Esta descripción de las comunidades paulinas del siglo I conserva toda su vigencia. Por lo general, en nuestras asambleas cristianas no abundan los intelectuales, los políticos y gente de dinero. Predominan las personas sencillas que, a falta de otros apoyos sólidos en su vida, ponen toda su confianza en Dios. Lo cantamos hoy en el salmo 145 (salmo responsorial): “El Señor mantiene su fidelidad perpetuamente, / hace justicia a los oprimidos, / da pan a los hambrientos. / El Señor liberta a los cautivos. / El Señor abre los ojos al ciego, / el Señor endereza a los que ya se doblan, / el Señor ama a los justos. /El Señor guarda a los peregrinos”. Siempre es el Señor quien se ocupa de sus hijos débiles y necesitados. Los poderosos (¿hay alguien que lo sea de verdad y siempre?) se buscan apoyos por su cuenta.
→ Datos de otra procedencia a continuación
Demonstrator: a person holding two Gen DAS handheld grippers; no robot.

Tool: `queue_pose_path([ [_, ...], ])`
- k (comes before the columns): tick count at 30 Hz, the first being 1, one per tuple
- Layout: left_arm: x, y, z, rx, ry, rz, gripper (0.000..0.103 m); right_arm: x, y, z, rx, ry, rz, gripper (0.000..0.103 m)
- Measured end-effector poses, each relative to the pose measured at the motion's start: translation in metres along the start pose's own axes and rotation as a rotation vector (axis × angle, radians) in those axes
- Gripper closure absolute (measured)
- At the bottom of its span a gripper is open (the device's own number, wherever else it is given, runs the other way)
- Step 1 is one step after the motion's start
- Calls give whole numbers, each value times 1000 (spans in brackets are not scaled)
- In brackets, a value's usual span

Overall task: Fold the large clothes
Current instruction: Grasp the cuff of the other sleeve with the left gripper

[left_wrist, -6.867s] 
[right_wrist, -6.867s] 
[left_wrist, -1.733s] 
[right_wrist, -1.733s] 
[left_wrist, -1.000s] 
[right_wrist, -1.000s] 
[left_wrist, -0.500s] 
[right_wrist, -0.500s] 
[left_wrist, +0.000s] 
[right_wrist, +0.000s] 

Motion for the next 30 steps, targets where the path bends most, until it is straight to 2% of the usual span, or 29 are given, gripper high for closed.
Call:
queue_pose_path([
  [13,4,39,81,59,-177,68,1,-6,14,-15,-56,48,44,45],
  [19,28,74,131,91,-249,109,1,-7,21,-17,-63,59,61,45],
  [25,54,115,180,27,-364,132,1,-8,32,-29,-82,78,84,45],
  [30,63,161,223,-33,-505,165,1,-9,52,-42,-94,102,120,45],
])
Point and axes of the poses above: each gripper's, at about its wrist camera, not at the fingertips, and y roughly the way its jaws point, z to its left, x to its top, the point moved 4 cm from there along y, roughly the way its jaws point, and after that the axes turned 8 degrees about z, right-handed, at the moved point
Opio del pueblo, dirá Marx, y con él todos los que consideran que esta manera de proceder es una forma de maquillar las injusticias. Debilidad enfermiza, sentenciará Nietzsche, y con él todos los que piensan que el cristianismo defiende una moral de débiles. Neurosis colectiva, desenmascarará Freud, y con él todos los que ven en la propuesta de Jesús una forma de no afrontar la realidad a pecho descubierto. Pero Marx, Nietzsche y Freud han muerto. El Evangelio de Jesús está vivo y sigue siendo fuente de consuelo y felicidad para millones de personas que encuentran en Dios su esperanza. Cada uno se apunta al bando que quiera (o que pueda).
El papa Francisco, con sus catequesis sobre las bienaventuranzas, nos ayuda a discernir. Nunca acabamos de entender la extraña lógica de Jesús, a menos que nos situemos en algunas de las categorías a las que él extiende la bienaventuranza de Dios.
Gracias Gonzalo, con tu reflexión y las citas que vas dando, nos ayudas a hacer algo más que memorizar las bienaventuranzas. No basta un momento de oración para profundizar en ellas y hacerlas vida acogiendo sus propuestas.
ResponderEliminarEs una invitación a cambiar el rumbo de nuestras vidas si entendemos su sentido verdadero… Es feliz aquel que, sintiéndose familia, ayuda a los hermanos a salir de la pobreza, en todos sus aspectos. Una pobreza material y también puede ser una pobreza espiritual y así saber ir traduciendo todas las bienaventuranzas.